September 29 1812: British Parliament Dissolved

On September 29, 1812, the fourth United Kingdom Parliament was dissolved.  In 1812, the practice of having one election day had not yet developed. In fact, there were many election days as set by the local returning officers. The elections ran from October 5 to November 6. The new Parliament will meet on November 24, 1812. Voting could also take place over a number of days. For example, the voting for the constituency of Berkshire took place over fifteen days. It is also important to recall that the franchise was severely restricted.
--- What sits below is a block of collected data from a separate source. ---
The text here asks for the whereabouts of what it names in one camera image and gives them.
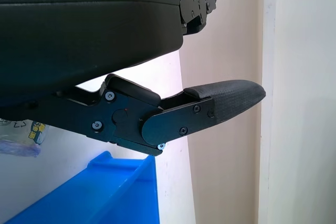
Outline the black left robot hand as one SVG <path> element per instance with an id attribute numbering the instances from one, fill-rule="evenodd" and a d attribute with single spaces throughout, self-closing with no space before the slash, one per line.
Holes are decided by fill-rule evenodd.
<path id="1" fill-rule="evenodd" d="M 119 77 L 181 48 L 217 0 L 1 0 L 1 118 L 32 120 L 157 156 L 266 95 L 228 80 L 161 99 Z"/>

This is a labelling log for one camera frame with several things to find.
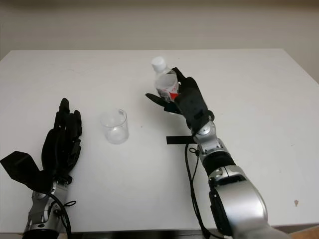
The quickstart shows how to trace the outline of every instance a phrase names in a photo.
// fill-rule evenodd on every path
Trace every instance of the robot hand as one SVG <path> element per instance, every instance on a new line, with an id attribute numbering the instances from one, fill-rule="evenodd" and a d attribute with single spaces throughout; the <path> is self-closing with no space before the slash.
<path id="1" fill-rule="evenodd" d="M 75 166 L 81 151 L 79 136 L 82 134 L 80 112 L 70 114 L 69 102 L 61 101 L 54 127 L 49 131 L 42 148 L 40 171 L 32 157 L 15 151 L 0 162 L 9 176 L 33 190 L 33 205 L 23 239 L 56 239 L 65 226 L 71 238 L 71 225 L 65 207 L 67 185 L 72 182 L 69 172 Z"/>
<path id="2" fill-rule="evenodd" d="M 235 239 L 288 239 L 283 232 L 268 224 L 266 205 L 256 187 L 250 182 L 244 171 L 235 164 L 221 139 L 216 135 L 214 115 L 208 110 L 197 83 L 191 77 L 184 77 L 173 69 L 180 83 L 178 96 L 174 102 L 165 102 L 152 94 L 146 96 L 164 107 L 165 111 L 181 114 L 186 118 L 192 136 L 167 137 L 167 143 L 186 144 L 185 160 L 190 180 L 191 197 L 203 235 L 220 238 L 210 233 L 200 217 L 190 171 L 187 148 L 196 143 L 197 155 L 208 176 L 211 211 L 220 233 Z"/>

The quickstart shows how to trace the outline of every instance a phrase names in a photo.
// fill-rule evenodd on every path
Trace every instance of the wire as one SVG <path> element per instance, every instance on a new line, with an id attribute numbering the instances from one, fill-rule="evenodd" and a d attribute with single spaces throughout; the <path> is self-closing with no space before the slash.
<path id="1" fill-rule="evenodd" d="M 71 239 L 71 237 L 72 237 L 71 224 L 70 224 L 69 216 L 68 216 L 68 214 L 67 214 L 67 212 L 66 212 L 66 210 L 65 210 L 65 206 L 64 206 L 64 205 L 61 203 L 61 201 L 60 201 L 56 196 L 54 196 L 53 194 L 47 193 L 46 195 L 47 195 L 48 197 L 52 198 L 52 199 L 59 205 L 59 207 L 60 207 L 60 209 L 61 209 L 61 211 L 62 211 L 62 215 L 63 215 L 63 217 L 65 218 L 65 222 L 66 222 L 66 223 L 64 223 L 63 218 L 61 217 L 62 224 L 63 224 L 64 227 L 65 227 L 65 230 L 66 230 L 68 239 Z"/>
<path id="2" fill-rule="evenodd" d="M 190 169 L 189 169 L 189 163 L 188 163 L 188 155 L 187 155 L 188 145 L 189 145 L 189 144 L 186 144 L 186 146 L 185 146 L 185 151 L 184 151 L 184 154 L 185 154 L 185 163 L 186 163 L 187 175 L 188 175 L 189 185 L 190 185 L 190 196 L 191 196 L 193 208 L 194 208 L 195 215 L 196 215 L 196 217 L 197 217 L 199 226 L 200 226 L 200 228 L 201 228 L 201 230 L 202 230 L 202 232 L 203 232 L 203 235 L 204 235 L 204 237 L 205 237 L 206 239 L 209 239 L 210 236 L 213 236 L 213 237 L 218 238 L 218 239 L 224 239 L 224 238 L 222 238 L 222 237 L 220 237 L 220 236 L 217 236 L 217 235 L 211 233 L 211 232 L 204 226 L 203 220 L 202 220 L 201 215 L 200 215 L 200 212 L 199 212 L 199 208 L 198 208 L 198 204 L 197 204 L 197 200 L 196 200 L 196 195 L 195 195 L 195 190 L 194 190 L 194 186 L 193 186 L 193 180 L 194 180 L 194 177 L 195 177 L 195 174 L 196 174 L 199 157 L 197 157 L 197 163 L 196 163 L 195 171 L 194 171 L 194 174 L 193 174 L 193 177 L 192 177 L 192 176 L 191 176 L 191 173 L 190 173 Z"/>
<path id="3" fill-rule="evenodd" d="M 195 166 L 195 170 L 194 170 L 194 173 L 193 173 L 193 177 L 191 178 L 191 183 L 194 182 L 194 177 L 195 177 L 195 174 L 196 174 L 198 162 L 199 162 L 199 156 L 197 156 L 196 166 Z"/>

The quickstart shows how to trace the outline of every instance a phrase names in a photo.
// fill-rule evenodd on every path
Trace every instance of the white table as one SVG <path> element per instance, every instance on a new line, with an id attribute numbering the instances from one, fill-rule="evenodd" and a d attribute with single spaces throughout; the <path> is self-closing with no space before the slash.
<path id="1" fill-rule="evenodd" d="M 319 85 L 283 50 L 12 51 L 0 62 L 0 158 L 19 150 L 38 166 L 63 97 L 82 114 L 82 151 L 71 175 L 74 232 L 198 229 L 183 145 L 185 120 L 149 101 L 150 60 L 163 55 L 198 82 L 218 136 L 261 192 L 271 225 L 319 223 Z M 106 142 L 99 115 L 128 114 L 130 137 Z M 190 156 L 191 166 L 195 158 Z M 207 176 L 195 189 L 215 228 Z M 31 191 L 0 167 L 0 232 L 22 232 Z"/>

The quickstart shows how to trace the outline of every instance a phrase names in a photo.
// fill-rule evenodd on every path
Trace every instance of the water bottle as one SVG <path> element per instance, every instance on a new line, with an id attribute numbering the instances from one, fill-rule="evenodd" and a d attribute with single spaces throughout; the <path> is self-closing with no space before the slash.
<path id="1" fill-rule="evenodd" d="M 156 73 L 155 88 L 159 96 L 167 102 L 174 101 L 179 86 L 175 71 L 167 66 L 161 56 L 153 58 L 152 66 Z"/>

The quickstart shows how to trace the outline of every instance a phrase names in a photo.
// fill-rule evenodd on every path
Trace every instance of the clear plastic cup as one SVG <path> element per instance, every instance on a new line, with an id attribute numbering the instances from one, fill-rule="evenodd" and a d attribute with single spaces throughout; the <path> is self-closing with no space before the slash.
<path id="1" fill-rule="evenodd" d="M 101 115 L 100 123 L 108 142 L 124 143 L 129 138 L 127 114 L 122 109 L 112 109 Z"/>

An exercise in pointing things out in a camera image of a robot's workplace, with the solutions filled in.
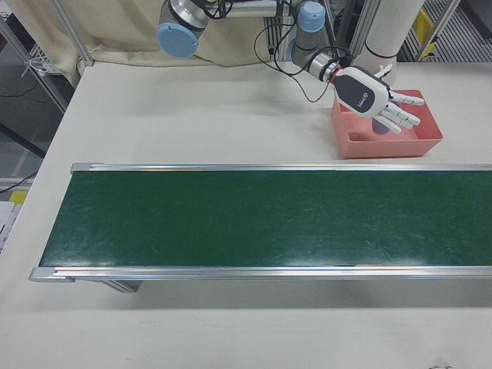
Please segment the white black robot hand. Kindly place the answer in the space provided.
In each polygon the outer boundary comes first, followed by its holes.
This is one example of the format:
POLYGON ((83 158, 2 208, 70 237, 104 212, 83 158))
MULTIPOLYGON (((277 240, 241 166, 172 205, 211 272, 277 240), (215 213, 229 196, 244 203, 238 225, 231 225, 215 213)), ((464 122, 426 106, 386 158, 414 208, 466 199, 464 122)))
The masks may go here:
POLYGON ((362 118, 372 118, 395 134, 403 128, 411 129, 421 120, 405 111, 398 103, 422 106, 424 99, 398 93, 382 80, 382 75, 391 71, 392 65, 371 74, 360 67, 338 70, 331 84, 341 105, 362 118))

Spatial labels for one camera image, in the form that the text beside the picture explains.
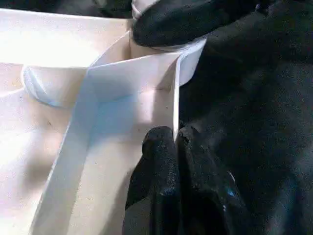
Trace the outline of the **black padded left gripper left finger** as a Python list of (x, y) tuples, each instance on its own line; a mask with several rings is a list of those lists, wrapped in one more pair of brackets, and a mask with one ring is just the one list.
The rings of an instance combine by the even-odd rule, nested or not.
[(124, 216), (126, 235), (177, 235), (181, 225), (177, 149), (170, 127), (152, 128), (130, 178)]

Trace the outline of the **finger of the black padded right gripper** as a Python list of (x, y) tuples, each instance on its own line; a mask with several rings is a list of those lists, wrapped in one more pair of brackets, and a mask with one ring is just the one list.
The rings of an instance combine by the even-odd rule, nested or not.
[(133, 26), (133, 39), (145, 47), (186, 44), (228, 25), (255, 9), (254, 0), (159, 0)]
[(111, 18), (131, 18), (131, 0), (98, 0), (99, 11)]

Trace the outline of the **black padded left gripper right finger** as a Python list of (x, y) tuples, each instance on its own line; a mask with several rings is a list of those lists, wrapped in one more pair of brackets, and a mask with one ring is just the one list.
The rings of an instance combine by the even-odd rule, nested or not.
[(179, 173), (187, 235), (251, 235), (250, 213), (225, 165), (192, 126), (179, 130)]
The Berkshire constituency had only 1,992 electors others had fewer. The results of the 1812 elections are summarized by the excellent History of Parliament site as follows:
The general election of 1812 ran from 5 Oct. to 6 Nov. Ninety-six constituencies (25 per cent) were contested. The issue of Catholic relief ensured that there was more  excitement in Ireland than elsewhere. The most spectacular contest was at Liverpool, where, after an intensive campaign of speechifying on Catholic relief, parliamentary reform and the prospect of war with the USA, the Tories George Canning and Isaac Gascoyne defeated the Whig pair of Henry Brougham and Thomas Creevey. Other prominent Whigs, including Francis Horner, William Lamb, Sir Samuel Romilly, Richard Sheridan and George Tierney, either failed to find a seat or were defeated. Of the 658 men returned, 119 (18 per cent) had no previous parliamentary experience. A further 120 novices came in during the life of the Parliament.  The government gained some 30 seats, which produced, in crude terms, a House made up of 419 supporters of government and 239 in opposition.